Unlike anything Anderson has ever done before, this sprawling epic about greed and corruption has its flaws (at 2 1/2 hours, it's in need of editing, for one thing), but features a riveting performance from Daniel Day-Lewis, spectacular cinematography by Robert Elswit, and a marvelous score by Jonny Greenwood.
Day-Lewis, who is in every scene of the movie, plays California oilman Daniel Plainview. We meet him at the turn of the century -- 19th to 20th, that is -- when he is a struggling silver miner; in the 15-minute wordless sequence that opens the movie, we see just how determined Daniel is to succeed, and we're present for his first discovery of oil. By the 1920s, Daniel is a dominant force in the California oil industry, and now has a young son (whose mother, we are told, died in childbirth).
That son, H.W. (played very nicely by Dillon Freasier, making his film debut), is essential to Daniel's success, humanizing his father in a way that Daniel desperately needs; for all of his charm and persuasive ability, Daniel is a cold, misanthropic man, and much of the movie is devoted to showing us how Daniel deliberately sets out to destroy every relationship in his life.
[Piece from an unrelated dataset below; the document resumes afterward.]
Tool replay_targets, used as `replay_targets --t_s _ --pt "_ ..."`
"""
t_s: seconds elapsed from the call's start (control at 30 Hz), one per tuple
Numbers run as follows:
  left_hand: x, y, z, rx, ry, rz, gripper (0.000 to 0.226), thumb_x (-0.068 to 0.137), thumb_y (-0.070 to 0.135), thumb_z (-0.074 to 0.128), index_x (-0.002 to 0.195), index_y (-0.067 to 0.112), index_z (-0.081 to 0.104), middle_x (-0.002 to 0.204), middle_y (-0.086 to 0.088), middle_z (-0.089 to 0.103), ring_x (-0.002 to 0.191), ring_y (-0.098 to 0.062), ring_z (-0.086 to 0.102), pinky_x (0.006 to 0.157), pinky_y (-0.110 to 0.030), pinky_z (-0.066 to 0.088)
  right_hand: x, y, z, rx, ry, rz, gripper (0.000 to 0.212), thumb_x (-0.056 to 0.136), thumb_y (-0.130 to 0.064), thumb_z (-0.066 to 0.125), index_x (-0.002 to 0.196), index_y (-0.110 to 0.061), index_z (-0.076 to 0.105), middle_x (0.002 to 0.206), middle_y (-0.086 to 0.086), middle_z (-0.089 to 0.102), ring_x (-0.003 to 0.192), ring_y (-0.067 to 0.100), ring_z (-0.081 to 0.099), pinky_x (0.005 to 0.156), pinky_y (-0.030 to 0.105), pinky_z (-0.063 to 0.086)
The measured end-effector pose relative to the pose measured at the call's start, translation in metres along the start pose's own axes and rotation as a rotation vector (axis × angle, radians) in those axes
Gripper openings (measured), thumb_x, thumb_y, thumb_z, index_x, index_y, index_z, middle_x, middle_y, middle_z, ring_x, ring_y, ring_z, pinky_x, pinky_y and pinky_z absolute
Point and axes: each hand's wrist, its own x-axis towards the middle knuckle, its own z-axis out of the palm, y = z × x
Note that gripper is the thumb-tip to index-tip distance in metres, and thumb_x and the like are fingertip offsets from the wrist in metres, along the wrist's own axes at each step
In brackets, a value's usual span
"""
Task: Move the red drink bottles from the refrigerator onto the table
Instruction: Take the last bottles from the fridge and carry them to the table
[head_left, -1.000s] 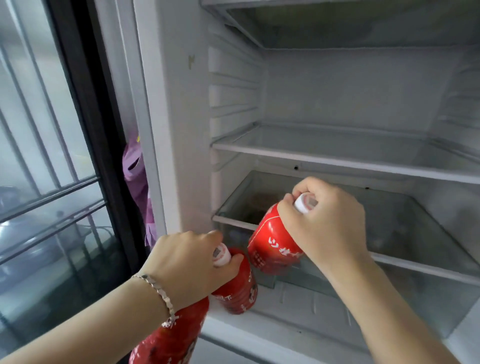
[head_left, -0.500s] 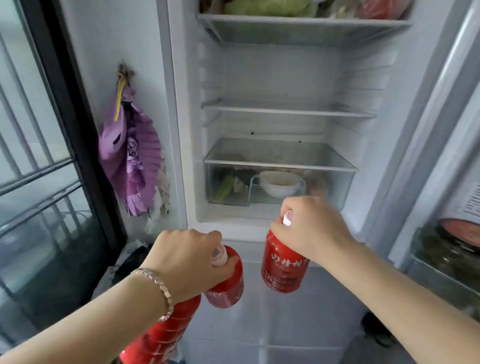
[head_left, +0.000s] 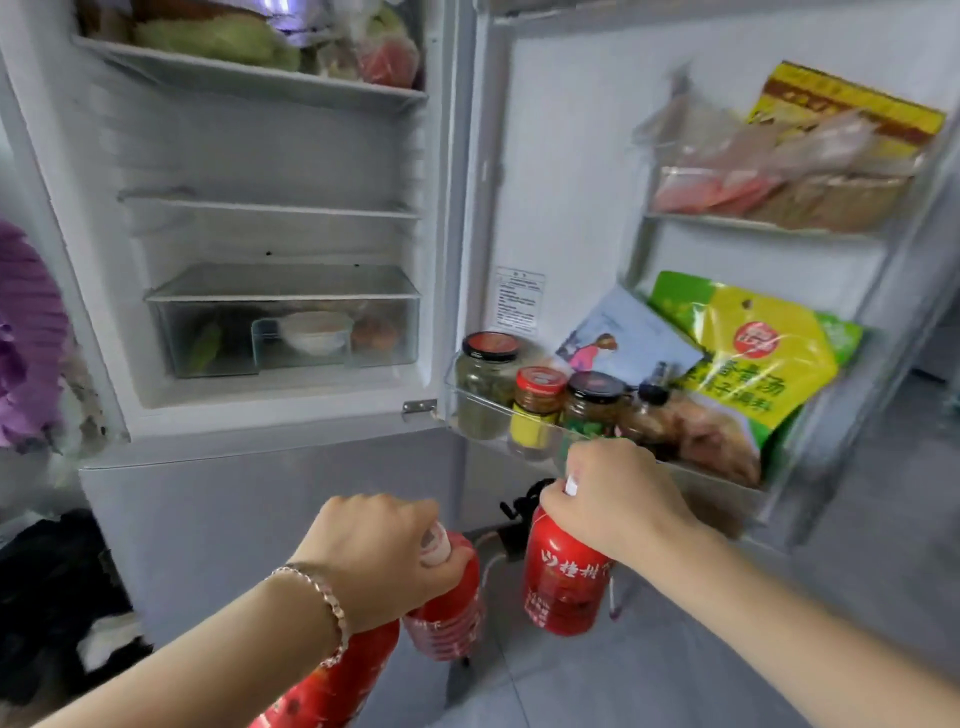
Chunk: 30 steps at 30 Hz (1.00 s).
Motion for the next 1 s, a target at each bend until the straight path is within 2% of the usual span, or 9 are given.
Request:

Daniel's principal antagonist is the preacher in the village that springs up around one of his major oilfields, a smooth talker -- one might even call him oily -- named Eli Sunday (Paul Dano, as verbal here as he was silent in Little Miss Sunshine). He is, in a way, Daniel's doppelganger. Just as Daniel insinuates his way into people's trust with promises of wealth, Eli promises salvation; both men are far more interested in their own personal welfare than that of anyone else, though. The confrontations between Eli and Daniel are among the movie's best scenes; they include a baptism that is simultaneously hilarious and terrifying.
Day-Lewis seems to have deliberately adopted the voice and delivery of John Huston for this role, which is a bit jarring at first, but it's effective; everything Daniel says feels like a speech, with every inflection and word choice precisely calculated for its effect on the listeners.
Jonny Greenwood's score is not the lush orchestral period piece you might expect; it's a dissonant score dominated by strings and percussion. There are wailing clusters reminiscent of Penderecki's Threnody and clattering woodblocks that go in and out of phase like something from early Steve Reich; it's a perfect aural counterpart to the harshness of the California landscape.
The movie is longer than it needs to be, and I think Day-Lewis goes wildly over the top in the final scene, ranting and growling in a way that feels out of character for Daniel. But it's immensely ambitious in a way that few movies are these days, and that alone makes me willing to forgive its flaws. It's a big movie, and there are images and scenes that I'll carry with me for weeks.